Jules Richardson wrote on "Digital Archaeology of the Microcomputer, 1974-1994

Roger Merchberger zmerch-cctalk at 30below.com
Thu Jan 18 15:49:05 CST 2007


Rumor has it that William Donzelli may have mentioned these words:
>>Perhaps I just have less faith than you in the technology being available in
>>20 years to probe inside modern systems to figure out how they work and keep
>>them running :-)
>
>Do you think that tools will not evolve in 20 years?

Short answer: No. ;-)

Heck, you can't get schematics, technical information, or anything on most 
newer hardware now, so one would need to reverse-engineer almost 
everything; and the tools that do evolve that are necessary to work on even 
today's stuff (fast oscilloscopes, etc.) are priced out of the hobbyist's 
pocketbook.

Not to mention: Back in the day, there might've been more computer 
companies with more "different" computers and OSs back then, but at least 
each computer was "standardized" to a point. All CoCos ran a 6809, all 
Commies, Apples & 8-bit Ataris ran 6502s (or derivatives ;-)...

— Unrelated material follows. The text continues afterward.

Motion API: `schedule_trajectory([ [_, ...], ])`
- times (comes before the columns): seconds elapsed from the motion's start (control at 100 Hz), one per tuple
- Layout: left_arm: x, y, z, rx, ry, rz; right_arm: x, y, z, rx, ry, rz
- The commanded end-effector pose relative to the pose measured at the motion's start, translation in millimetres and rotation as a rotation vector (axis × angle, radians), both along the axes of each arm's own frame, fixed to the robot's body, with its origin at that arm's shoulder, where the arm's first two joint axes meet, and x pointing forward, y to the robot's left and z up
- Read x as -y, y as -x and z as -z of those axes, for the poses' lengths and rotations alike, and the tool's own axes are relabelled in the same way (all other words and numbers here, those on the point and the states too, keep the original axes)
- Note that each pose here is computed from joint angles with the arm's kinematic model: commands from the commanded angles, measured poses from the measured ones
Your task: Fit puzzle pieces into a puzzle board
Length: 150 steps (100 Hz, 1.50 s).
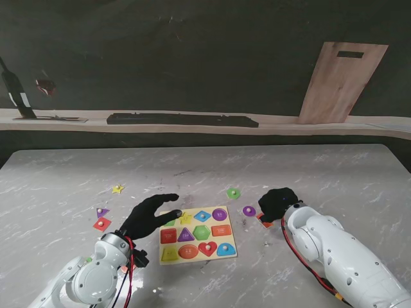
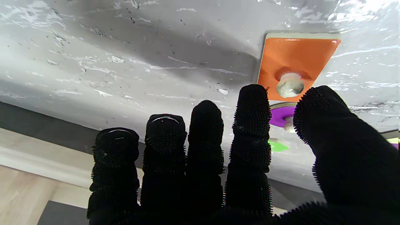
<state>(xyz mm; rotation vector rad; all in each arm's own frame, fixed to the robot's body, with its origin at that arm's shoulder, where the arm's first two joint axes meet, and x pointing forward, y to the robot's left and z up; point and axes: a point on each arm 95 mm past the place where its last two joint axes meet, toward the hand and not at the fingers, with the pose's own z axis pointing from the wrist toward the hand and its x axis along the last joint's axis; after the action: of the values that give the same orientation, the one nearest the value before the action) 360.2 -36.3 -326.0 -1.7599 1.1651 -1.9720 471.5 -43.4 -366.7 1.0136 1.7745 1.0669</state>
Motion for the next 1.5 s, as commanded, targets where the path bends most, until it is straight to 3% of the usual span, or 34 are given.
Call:
schedule_trajectory([
  [0.0,1,1.0,0.9,-0.005,0.003,0.000,-1,3.5,3.3,-0.009,0.006,-0.004],
  [0.64,1,0.5,1.3,-0.007,0.000,0.001,1,9.3,14.3,-0.086,-0.025,0.014],
  [0.83,1,0.5,1.3,-0.007,0.000,0.000,-1,11.8,8.7,-0.047,-0.052,-0.012],
  [1.04,1,0.5,1.4,-0.008,-0.001,0.001,-10,16.3,-3.7,0.024,-0.089,-0.082],
  [1.21,1,0.2,1.7,-0.010,-0.001,0.002,-26,21.2,-13.5,0.079,-0.125,-0.183],
  [1.49,1,0.2,2.0,-0.012,0.000,0.004,-60,20.8,-24.1,0.097,-0.163,-0.361],
])
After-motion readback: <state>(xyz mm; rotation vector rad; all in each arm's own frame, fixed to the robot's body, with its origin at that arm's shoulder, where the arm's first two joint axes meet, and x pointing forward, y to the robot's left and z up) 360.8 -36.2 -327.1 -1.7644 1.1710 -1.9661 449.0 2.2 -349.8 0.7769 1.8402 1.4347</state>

Now, you get 10 people with PCs with an Asus motherboard, and you'll have 
10 different motherboards, with 3 different CPUs, 2 different types of RAM, 
and gawd-knows-what for peripherals and interfaces. Even tho the OSs and 
whatnot are standardized, the underlying hardware is completely different 
from machine to machine.

>Am I the only optimist on this list? Cripes...

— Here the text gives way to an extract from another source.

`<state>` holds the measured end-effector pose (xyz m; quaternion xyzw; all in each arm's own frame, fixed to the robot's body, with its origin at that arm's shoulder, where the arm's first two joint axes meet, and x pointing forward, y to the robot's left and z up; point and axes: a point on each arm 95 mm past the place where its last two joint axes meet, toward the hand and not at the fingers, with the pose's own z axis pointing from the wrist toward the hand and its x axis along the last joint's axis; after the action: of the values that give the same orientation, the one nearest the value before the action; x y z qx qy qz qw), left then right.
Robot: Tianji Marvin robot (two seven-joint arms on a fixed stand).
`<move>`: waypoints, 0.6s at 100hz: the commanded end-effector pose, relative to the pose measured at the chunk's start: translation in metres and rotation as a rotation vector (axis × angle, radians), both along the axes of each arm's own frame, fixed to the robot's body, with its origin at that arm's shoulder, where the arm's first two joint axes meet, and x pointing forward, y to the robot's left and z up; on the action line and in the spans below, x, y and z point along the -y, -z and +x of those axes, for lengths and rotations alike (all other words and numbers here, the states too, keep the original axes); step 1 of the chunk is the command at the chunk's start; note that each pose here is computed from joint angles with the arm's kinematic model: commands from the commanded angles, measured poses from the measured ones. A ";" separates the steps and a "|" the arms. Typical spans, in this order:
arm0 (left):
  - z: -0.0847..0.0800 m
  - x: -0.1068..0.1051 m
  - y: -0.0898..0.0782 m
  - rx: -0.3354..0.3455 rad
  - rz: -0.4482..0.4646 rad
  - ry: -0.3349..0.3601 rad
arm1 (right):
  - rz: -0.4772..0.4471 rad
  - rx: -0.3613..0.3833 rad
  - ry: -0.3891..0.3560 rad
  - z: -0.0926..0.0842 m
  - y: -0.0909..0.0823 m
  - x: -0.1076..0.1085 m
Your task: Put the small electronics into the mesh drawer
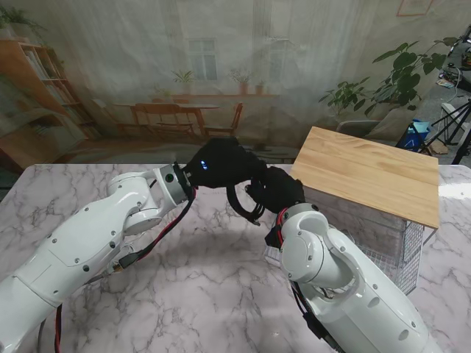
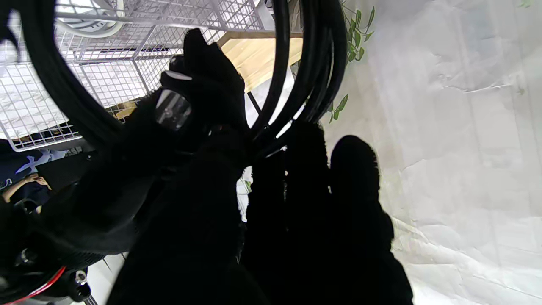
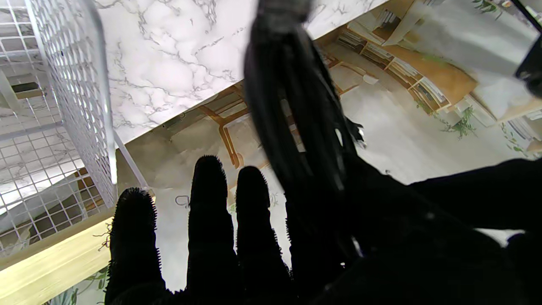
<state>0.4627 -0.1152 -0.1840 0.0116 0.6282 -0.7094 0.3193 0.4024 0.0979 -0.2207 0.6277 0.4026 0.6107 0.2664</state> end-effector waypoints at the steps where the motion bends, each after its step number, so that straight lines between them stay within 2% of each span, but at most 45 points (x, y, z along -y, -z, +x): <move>1: -0.006 0.001 0.003 -0.014 -0.003 0.012 | 0.013 0.005 -0.003 -0.002 -0.001 -0.001; 24: -0.006 -0.015 0.006 -0.028 0.003 -0.022 | 0.024 0.081 0.012 -0.003 -0.004 0.004; 35: -0.002 -0.027 0.009 -0.115 0.023 -0.069 | 0.028 0.114 0.025 -0.002 -0.009 0.010; 43: 0.001 -0.038 0.010 -0.144 0.029 -0.107 | 0.034 0.133 0.034 -0.002 -0.016 0.016; 53: 0.004 -0.050 0.012 -0.186 -0.025 -0.117 | 0.026 0.171 0.035 -0.004 -0.025 0.025; 60: 0.005 -0.061 0.014 -0.175 -0.038 -0.138 | 0.015 0.197 0.034 -0.006 -0.031 0.033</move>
<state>0.4646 -0.0688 -0.1893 -0.0847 0.6345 -0.7057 0.3037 0.4008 0.0715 -0.2009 0.5886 0.3614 0.6577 0.3007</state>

I like to be an optimist, but I tend to be a *realist* and IMHO, 
realistically, today's PCs aren't "hobbyist quality..." read: with no 
available schematics, very little available information, expensive tools 
necessary for board/component rework, and whatnot, that to me anyway, it 
would be very hard to consider today's hardware platforms a good basis for 
a hobby[1]. Now software & whatnot, sure...

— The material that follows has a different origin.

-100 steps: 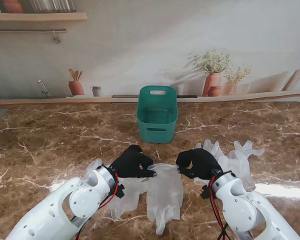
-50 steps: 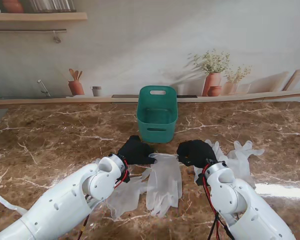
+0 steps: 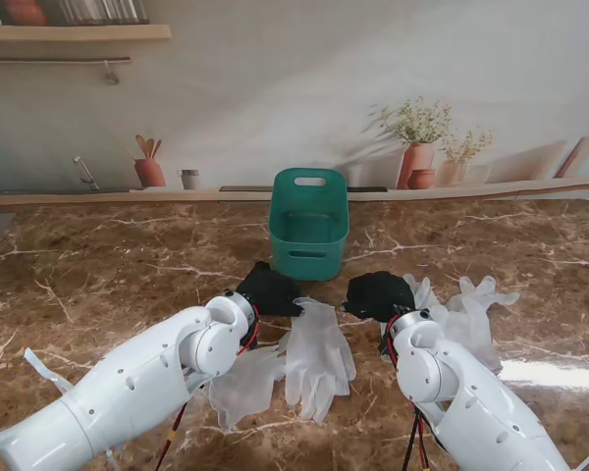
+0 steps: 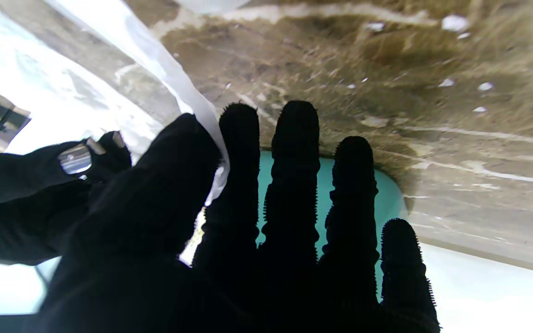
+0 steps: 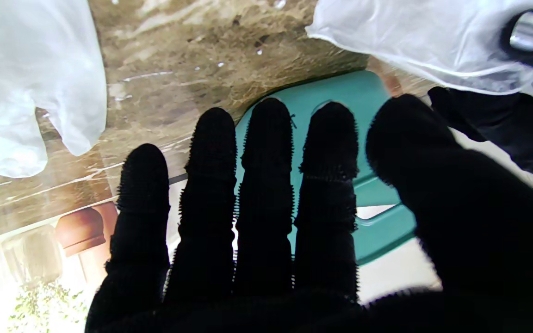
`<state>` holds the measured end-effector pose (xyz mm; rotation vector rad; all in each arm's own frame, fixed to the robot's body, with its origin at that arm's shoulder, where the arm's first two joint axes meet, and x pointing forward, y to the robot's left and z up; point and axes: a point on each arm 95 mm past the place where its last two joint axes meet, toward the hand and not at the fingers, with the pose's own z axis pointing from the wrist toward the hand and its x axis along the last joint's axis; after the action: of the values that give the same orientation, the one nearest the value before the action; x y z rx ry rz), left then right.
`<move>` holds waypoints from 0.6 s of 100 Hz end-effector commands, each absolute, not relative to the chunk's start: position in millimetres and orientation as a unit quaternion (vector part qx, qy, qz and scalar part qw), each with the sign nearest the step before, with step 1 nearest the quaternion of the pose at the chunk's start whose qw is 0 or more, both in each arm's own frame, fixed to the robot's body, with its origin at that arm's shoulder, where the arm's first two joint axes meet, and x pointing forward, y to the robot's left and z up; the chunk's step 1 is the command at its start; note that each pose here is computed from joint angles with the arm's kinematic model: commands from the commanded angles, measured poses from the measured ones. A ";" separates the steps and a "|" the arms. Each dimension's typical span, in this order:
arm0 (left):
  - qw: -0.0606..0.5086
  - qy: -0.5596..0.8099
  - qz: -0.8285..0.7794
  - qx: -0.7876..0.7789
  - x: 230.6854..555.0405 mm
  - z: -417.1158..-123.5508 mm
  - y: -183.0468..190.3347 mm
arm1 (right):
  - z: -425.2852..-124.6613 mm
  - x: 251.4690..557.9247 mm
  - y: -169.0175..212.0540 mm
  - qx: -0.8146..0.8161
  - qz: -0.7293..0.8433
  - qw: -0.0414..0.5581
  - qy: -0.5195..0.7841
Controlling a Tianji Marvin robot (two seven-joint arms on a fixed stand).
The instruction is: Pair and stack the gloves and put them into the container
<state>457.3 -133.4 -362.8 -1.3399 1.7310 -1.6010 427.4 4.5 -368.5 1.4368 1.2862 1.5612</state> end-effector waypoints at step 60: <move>0.240 0.652 -0.551 -0.463 418.2 -336.0 -72.7 | -354.8 386.6 4.0 0.511 0.610 0.337 0.503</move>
<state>434.8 -87.6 -325.5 -1.2584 1.7593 -1.5278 396.0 3.5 -349.7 1.3224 1.2966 1.5959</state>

Anywho, that's just IMHO and all that.

Laterz,
Roger "Merch" Merchberger

[1] And I say this with fairly decent "hobbyish" motherboard - Tyan 2462 
Extended ATX Dual-Athlon w/Dual SCSI 160 & Dual Ethernet; takes up to 3.5G 
RAM (not bad for a 5-year-old board!) w/dual 2600+ AthlonMPs. A pretty rare 
critter in the home setting, and most servers with it are prolly still in 
service... 'Tis a workhorse to be sure - it's *still* a very viable machine 
even by todays standards... but if the sucker ever broke beyond leaky 
capacitors, I doubt I could repair it.

--
Roger "Merch" Merchberger   | "Profile, don't speculate."